Once satisfied, switch to a finishing buffing pad and run over the wood surface. This process polishes up everything for a luster appearance.
Wipe Away the Dust and Polish Residue
After buffing, you’ll see some dust mixed with the polish. It is best to wipe this residue with a clean rag to give the wood a final shine. Use a clean and dry rag to remove the dust and polish residue. Alternatively, you can use a vacuum cleaner with a soft brush attachment to remove the residue.
Finally, it’s best to inspect the wood keenly before calling it a day. Look for any spots you may have missed and buff them accordingly. Once you’re satisfied with the results, you can go ahead and apply a topcoat to protect the wood surface.
And that’s it! You’ve successfully used an orbital sander to buff your wood surface and give it a new lease of life.
The video below demonstrates how to use an orbital sander to buff wood:
Safety Considerations When Using an Orbital Sander
Safety is a crucial concern when using any woodworking tool. According to Queensland Government, an orbital sander exposes you to the following:
- Excessive noise
- Burns due to friction
- Excessive dust
- Moving, rotating, and abrasive parts
- Eye injuries
The best way to keep safe from these risks is by putting on the right gear to protect your body parts. It’s best to do the following to stay safe:
- Put on goggles to protect your eyes from dust.
- Wear a sanding mask to avoid breathing in the dust.
- Wear gloves to avoid getting cuts on your hands.
- Wear ear protection to safeguard your hearing.
- Ensure the area is well-ventilated to reduce the risk of inhaling too much dust.
- Keep children and pets away from the work area to avoid accidents.
- Inspect your orbital sander before use to ensure it’s in good condition. The sanding discs and holes must align with those on the buffing pad.
Safety Considerations for Your Wood
As I mentioned, manufacturers do not design orbital sanders to buff wood. Therefore, you must be careful when using it to keep your wood safe. Here are some ways to do that:
- Avoid prolonged use at any spot. An orbital sander rotates faster than a buffer. Therefore, it can quickly burn through the paint on the wood. A suitable way to prevent this is moving the sander in small, circular motions without prolonging it at one spot.
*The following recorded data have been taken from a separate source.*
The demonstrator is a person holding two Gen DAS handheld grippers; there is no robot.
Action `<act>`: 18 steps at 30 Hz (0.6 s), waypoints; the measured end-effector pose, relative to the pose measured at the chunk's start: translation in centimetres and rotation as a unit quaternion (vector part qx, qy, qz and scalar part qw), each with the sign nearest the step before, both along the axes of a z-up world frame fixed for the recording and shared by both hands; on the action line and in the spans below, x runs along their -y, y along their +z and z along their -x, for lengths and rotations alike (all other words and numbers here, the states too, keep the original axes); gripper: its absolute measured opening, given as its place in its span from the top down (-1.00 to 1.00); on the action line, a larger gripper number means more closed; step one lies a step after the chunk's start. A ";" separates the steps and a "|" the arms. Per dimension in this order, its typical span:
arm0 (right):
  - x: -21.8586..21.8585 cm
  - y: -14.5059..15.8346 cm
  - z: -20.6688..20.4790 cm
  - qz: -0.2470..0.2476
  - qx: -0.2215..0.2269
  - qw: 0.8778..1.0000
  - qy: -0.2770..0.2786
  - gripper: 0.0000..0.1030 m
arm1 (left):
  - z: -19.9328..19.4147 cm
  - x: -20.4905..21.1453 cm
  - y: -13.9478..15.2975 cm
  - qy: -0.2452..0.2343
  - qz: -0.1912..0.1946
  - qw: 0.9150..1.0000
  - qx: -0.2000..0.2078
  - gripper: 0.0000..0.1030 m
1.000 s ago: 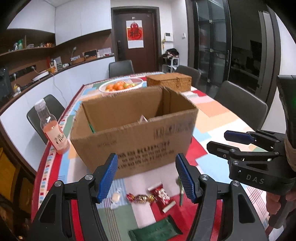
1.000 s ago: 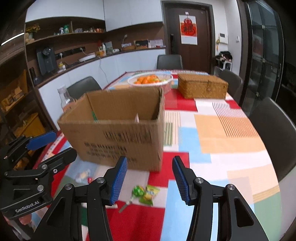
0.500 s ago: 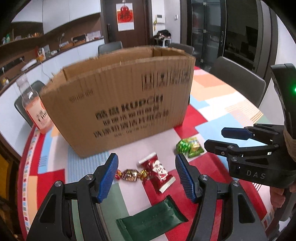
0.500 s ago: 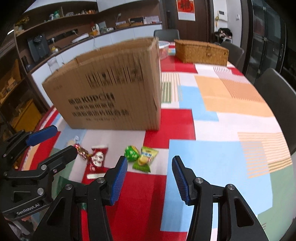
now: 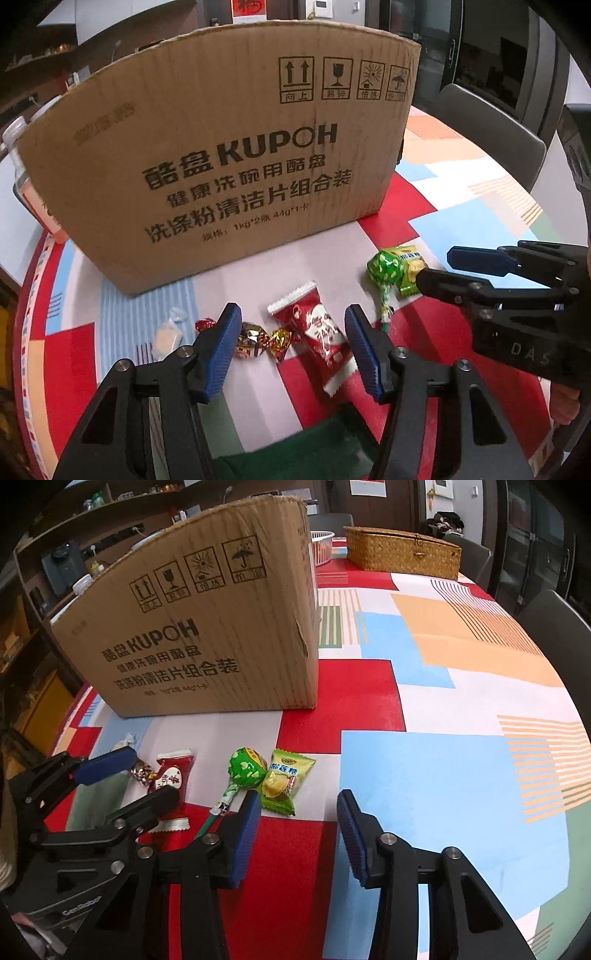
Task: Organize snacks
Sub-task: 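Grasp the red candy packet with the left tool while the right tool grasps the yellow-green packet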
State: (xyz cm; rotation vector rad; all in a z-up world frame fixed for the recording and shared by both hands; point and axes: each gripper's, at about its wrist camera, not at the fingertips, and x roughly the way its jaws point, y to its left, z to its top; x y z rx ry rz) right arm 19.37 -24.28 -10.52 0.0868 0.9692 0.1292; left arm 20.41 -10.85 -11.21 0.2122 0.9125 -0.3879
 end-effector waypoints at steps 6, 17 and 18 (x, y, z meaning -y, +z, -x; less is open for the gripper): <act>-0.3 -0.4 -0.8 -0.007 -0.006 1.000 0.004 0.20 | -0.6 0.6 -0.3 -0.005 -0.010 1.000 0.000 -0.05; -0.4 -0.8 -2.1 -0.009 -0.008 1.000 -0.004 0.27 | -1.4 1.5 -1.8 -0.004 -0.004 0.999 -0.036 0.25; -0.4 -0.8 -2.1 -0.008 -0.008 1.000 -0.003 0.27 | -1.5 1.5 -1.8 0.000 -0.001 0.999 -0.038 0.31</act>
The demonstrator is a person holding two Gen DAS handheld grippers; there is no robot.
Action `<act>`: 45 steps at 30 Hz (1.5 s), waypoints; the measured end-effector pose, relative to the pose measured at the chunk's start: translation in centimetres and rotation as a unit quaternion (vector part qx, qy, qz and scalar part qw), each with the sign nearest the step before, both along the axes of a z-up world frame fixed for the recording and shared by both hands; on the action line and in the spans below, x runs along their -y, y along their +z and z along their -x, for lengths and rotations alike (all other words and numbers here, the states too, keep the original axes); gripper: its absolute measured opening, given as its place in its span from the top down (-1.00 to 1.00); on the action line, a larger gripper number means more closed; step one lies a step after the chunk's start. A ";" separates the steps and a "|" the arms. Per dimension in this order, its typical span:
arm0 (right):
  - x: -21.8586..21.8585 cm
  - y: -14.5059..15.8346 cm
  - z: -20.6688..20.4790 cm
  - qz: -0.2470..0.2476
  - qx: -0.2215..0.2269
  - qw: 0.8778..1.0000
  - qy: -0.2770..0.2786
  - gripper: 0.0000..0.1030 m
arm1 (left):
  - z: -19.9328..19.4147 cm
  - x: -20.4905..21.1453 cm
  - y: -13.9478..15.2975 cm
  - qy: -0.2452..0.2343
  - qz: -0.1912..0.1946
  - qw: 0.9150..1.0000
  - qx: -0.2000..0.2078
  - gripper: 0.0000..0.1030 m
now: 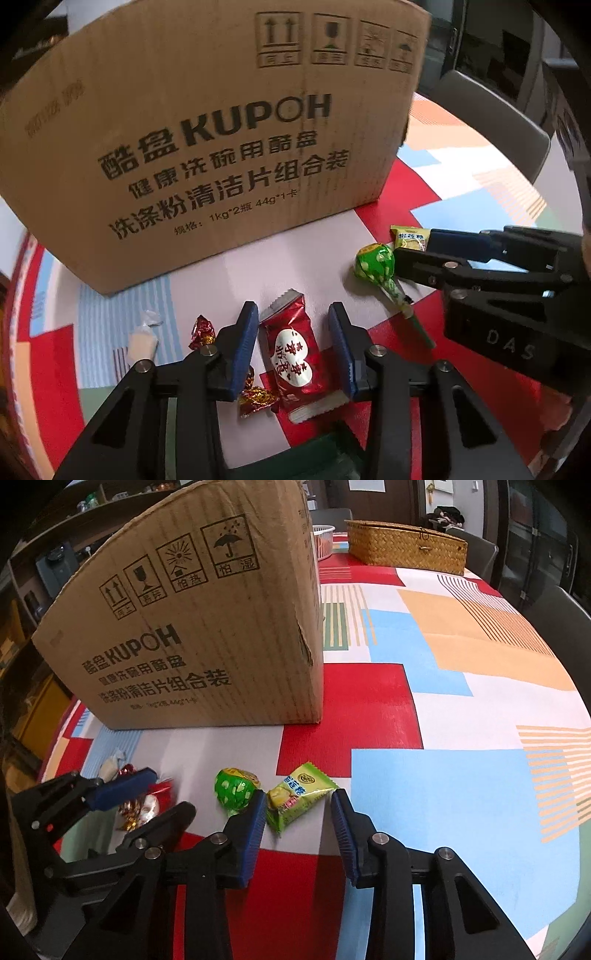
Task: Organize snacks
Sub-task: 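Grasp the red candy packet with the left tool while the right tool grasps the yellow-green packet, then lift both packets over the cardboard box and open both tools inside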
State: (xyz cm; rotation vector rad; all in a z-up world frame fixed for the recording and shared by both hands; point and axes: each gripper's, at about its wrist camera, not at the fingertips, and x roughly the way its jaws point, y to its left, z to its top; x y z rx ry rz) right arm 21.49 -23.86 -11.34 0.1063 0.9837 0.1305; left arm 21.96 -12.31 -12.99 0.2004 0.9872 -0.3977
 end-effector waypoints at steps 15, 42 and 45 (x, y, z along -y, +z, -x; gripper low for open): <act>-0.6 0.1 -0.8 0.017 0.011 1.000 -0.004 0.65 | 0.2 -2.4 2.1 0.016 0.028 0.999 0.007 0.60; -0.6 7.9 4.6 0.004 0.114 0.993 0.010 0.74 | 6.0 -5.7 13.2 0.016 0.084 0.989 0.120 0.63; -0.7 9.5 4.8 0.000 0.135 0.991 0.015 0.74 | 6.3 -6.1 15.0 0.017 0.089 0.986 0.141 0.63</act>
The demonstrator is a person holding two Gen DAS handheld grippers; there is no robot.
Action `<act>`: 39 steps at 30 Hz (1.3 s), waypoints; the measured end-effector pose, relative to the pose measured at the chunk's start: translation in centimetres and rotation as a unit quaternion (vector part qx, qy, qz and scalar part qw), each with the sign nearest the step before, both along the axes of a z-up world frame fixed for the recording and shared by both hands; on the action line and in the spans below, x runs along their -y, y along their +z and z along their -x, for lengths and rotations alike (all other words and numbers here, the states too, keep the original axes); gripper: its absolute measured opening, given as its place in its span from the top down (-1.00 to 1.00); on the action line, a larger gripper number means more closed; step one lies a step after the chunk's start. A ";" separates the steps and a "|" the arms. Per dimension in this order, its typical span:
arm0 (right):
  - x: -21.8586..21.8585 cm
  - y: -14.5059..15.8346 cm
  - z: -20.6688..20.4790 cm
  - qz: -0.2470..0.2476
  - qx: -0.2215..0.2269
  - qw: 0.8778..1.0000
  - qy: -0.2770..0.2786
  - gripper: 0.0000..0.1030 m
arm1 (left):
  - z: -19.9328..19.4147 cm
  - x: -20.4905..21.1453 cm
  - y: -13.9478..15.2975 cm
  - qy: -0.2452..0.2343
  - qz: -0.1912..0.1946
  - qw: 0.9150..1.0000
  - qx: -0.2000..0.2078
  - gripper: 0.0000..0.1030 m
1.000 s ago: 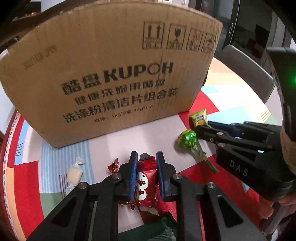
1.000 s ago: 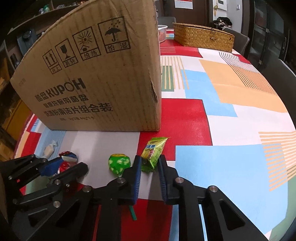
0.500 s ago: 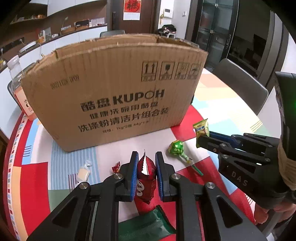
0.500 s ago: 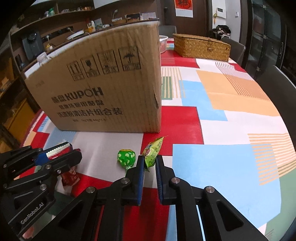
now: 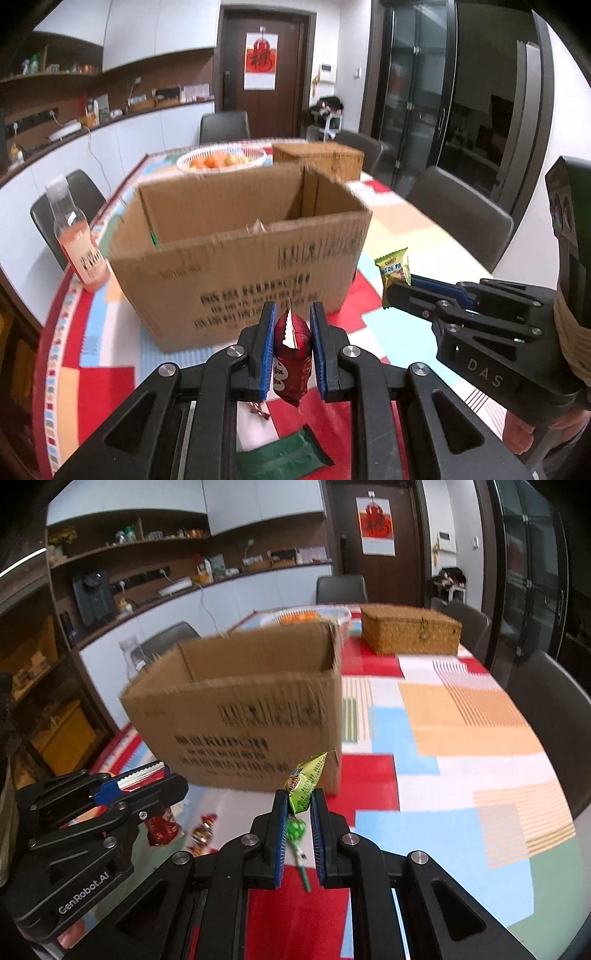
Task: Organize snacks
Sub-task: 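Lift both packets over the cardboard box and open both tools inside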
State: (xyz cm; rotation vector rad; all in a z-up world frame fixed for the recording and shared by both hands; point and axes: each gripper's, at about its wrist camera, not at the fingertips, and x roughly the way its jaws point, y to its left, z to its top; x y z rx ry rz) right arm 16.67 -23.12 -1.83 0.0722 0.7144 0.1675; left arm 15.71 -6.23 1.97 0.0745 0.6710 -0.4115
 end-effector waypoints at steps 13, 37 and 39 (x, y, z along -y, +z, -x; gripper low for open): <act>-1.6 5.7 -1.1 -0.002 0.076 0.997 0.024 0.74 | -1.5 -1.0 5.9 0.016 0.002 0.996 0.082 0.63; -2.8 7.4 -10.5 0.009 0.052 0.998 0.032 0.73 | -11.9 -1.5 5.7 0.063 -0.033 0.996 0.055 0.52; -2.8 7.1 -11.1 0.008 0.047 0.998 0.030 0.73 | -11.9 -1.6 5.6 0.067 -0.035 0.996 0.056 0.44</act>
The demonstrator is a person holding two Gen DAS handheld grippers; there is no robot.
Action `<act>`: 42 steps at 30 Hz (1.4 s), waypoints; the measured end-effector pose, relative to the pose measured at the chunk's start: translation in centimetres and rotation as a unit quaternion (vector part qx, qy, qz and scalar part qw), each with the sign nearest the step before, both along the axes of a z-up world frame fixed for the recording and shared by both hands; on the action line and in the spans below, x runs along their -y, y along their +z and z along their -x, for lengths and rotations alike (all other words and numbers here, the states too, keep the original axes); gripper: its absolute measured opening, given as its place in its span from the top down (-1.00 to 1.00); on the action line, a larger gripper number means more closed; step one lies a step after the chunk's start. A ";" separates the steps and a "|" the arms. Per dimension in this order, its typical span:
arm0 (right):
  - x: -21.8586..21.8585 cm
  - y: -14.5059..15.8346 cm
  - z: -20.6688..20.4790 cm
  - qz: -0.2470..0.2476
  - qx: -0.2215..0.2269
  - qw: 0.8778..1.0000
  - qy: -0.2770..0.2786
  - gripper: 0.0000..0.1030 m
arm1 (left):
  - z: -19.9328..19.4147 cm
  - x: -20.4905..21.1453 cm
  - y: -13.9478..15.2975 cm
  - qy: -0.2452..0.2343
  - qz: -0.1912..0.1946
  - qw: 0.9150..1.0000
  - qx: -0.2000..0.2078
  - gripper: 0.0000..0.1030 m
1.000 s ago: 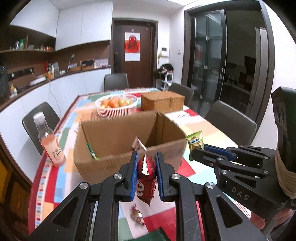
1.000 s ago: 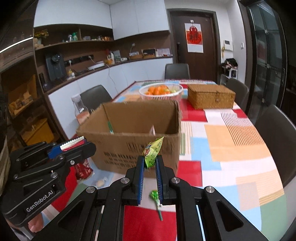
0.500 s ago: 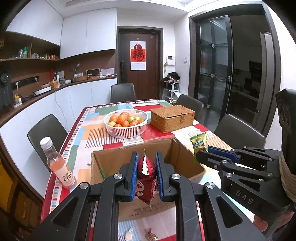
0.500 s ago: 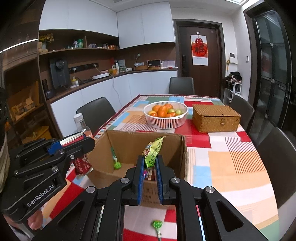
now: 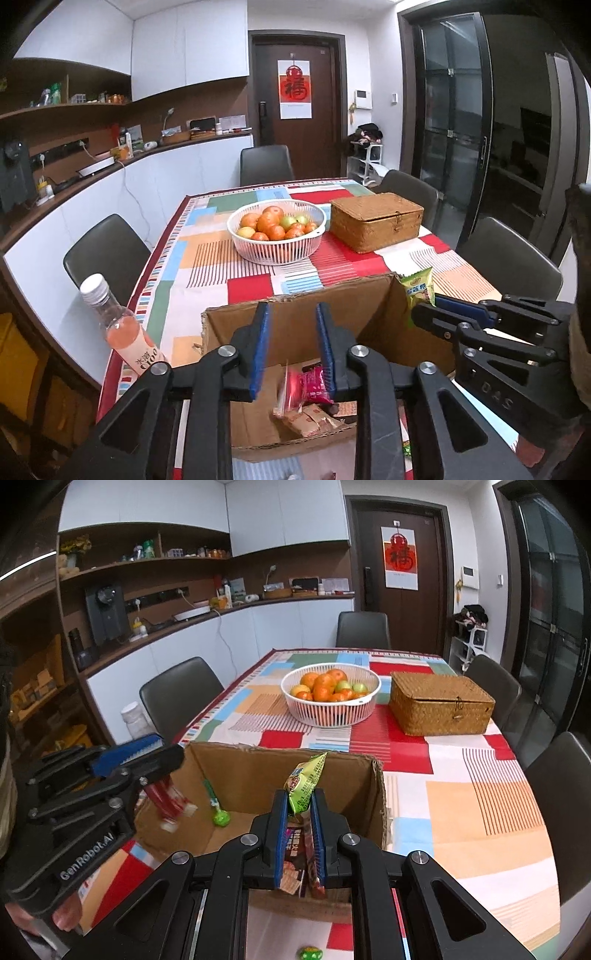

- Use a lower speed setting. A lower speed setting reduces friction, helping to avoid burning through the paint.
- Use a backing plate. A backing plate helps to distribute the heat evenly and prevents burns.
- Use light pressure. Applying too much pressure when using an orbital sander can damage the wood surface due to the abrasive parts. It’s best to use light pressure to allow the tool to work without damaging the wood.
- Be careful with corners and edges. These areas of wood are the most vulnerable to damage. Therefore, you should be extra cautious when sanding them. I recommend that you move the sander extra slowly at the edges.
- Use a suitable buffing pad. A soft buffing pad is ideal for use with an orbital sander. It helps to avoid damaging the wood surface due to the sander’s high spinning rate.
- Maintain a constant pace. Uneven buffing is common when using an orbital sander. To avoid this, you should maintain a continuous rate when moving the sander across the wood surface. Working in small sections is an easy way to keep a consistent pace.
Benefits of Using a Buffer Over an Orbital Sander
Manufacturers explicitly design a buffer (orbital polisher) to polish wood and other surfaces like cars. Therefore, it’s a more suitable tool than an orbital sander for buffing your wood.
Here are some benefits of using a buffer over an orbital sander:
- It’s less likely to damage the wood surface due to its lower speed and softer pads.
- It’s easier to control than an orbital sander.
- Its ergonomic design makes it more comfortable to use for extended periods.
An orbital sander is a versatile tool that you may use for various woodworking tasks, including buffing. However, since it’s not ideally suited for buffing, you must be extra careful when using it.
You should also be aware of the risks of using any woodworking tool. The best way to stay safe is by using the right gear and following safety precautions.